→ What is expected: Would you restate the listing word for word, with the images omitted?

========================================

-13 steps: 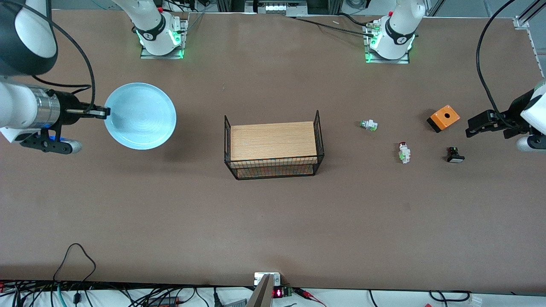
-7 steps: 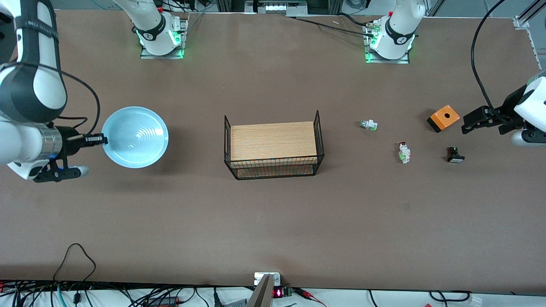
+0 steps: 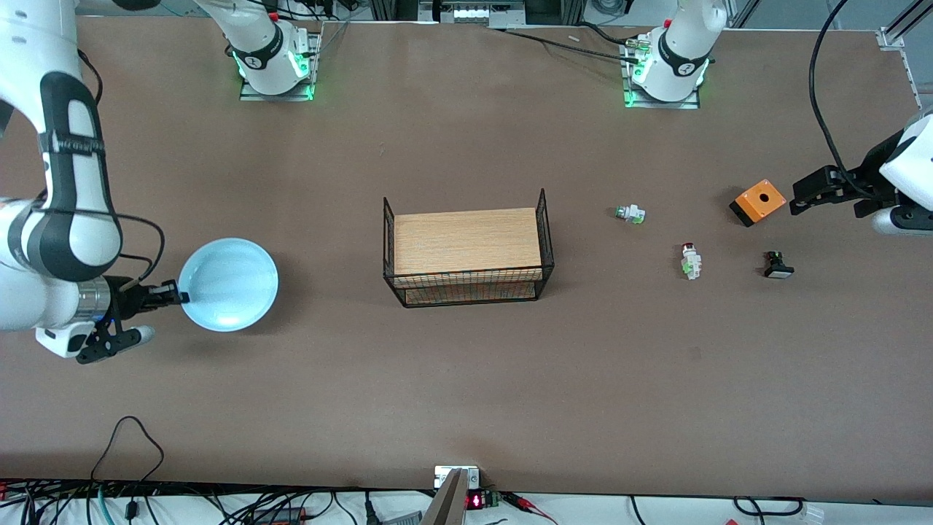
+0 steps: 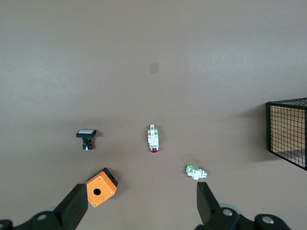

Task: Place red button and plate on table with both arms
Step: 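Lower the plate onto the table beside the basket and open the right gripper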

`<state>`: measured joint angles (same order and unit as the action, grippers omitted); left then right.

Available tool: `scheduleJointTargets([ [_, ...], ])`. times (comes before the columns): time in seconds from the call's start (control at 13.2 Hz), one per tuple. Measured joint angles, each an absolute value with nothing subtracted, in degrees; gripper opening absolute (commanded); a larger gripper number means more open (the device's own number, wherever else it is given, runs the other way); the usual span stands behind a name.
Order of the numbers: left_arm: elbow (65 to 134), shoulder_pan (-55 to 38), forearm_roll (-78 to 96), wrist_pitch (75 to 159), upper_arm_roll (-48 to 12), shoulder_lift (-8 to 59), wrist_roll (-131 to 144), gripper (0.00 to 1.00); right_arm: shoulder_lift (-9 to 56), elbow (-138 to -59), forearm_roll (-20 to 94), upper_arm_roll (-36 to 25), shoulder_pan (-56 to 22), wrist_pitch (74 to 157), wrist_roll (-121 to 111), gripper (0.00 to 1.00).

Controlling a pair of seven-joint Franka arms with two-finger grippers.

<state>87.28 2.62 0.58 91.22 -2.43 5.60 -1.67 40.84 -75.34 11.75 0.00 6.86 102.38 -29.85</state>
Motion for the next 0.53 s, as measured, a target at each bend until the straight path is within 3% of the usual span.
scheduleJointTargets([
  [0.53, 87.28, 2.62, 0.58, 90.67, -2.45, 5.6, -1.68, 1.0, 50.72, -75.3, 17.13, 0.07, 9.92, 116.17, -39.53, 0.02],
])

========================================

→ Answer space:
-13 steps: 
-7 steps: 
+0 steps: 
+0 steps: 

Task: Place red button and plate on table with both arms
Step: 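Lower the plate onto the table beside the basket and open the right gripper
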
`<state>`: measured joint angles (same order and unit as the action, grippers omitted); left then right.

Available tool: `scheduleJointTargets([ [_, ...], ])`. times (comes before the columns): time in seconds from the call's start (control at 13.2 Hz), one per tuple. Measured joint angles, each an absolute value with nothing subtracted, in degrees; gripper opening absolute (commanded); a larger gripper number means more open (the device's own number, wherever else it is given, runs the other way); the usual span stands behind a name.
Order of the numbers: left_arm: elbow (65 to 134), shoulder_pan (-55 to 38), forearm_roll (-78 to 96), wrist_pitch (75 to 159), upper_arm_roll (-48 to 12), shoulder_lift (-8 to 59), wrist_roll (-131 to 144), gripper (0.00 to 1.00); right_arm: shoulder_lift (-9 to 56), elbow (-138 to -59), forearm_roll (-20 to 94), upper_arm_roll (-36 to 25), shoulder_pan (-56 to 22), wrist_pitch (74 to 157), wrist_roll (-121 to 111), gripper (0.00 to 1.00).

Controlling a pair of seven-joint Franka arms with two-finger grippers.

<state>87.28 2.62 0.58 91.22 -2.43 5.60 -1.67 40.84 -75.34 11.75 0.00 6.86 102.38 -29.85</state>
Motion for the next 0.53 s, as measured, a target at each bend until the straight path is within 3% of the usual span.
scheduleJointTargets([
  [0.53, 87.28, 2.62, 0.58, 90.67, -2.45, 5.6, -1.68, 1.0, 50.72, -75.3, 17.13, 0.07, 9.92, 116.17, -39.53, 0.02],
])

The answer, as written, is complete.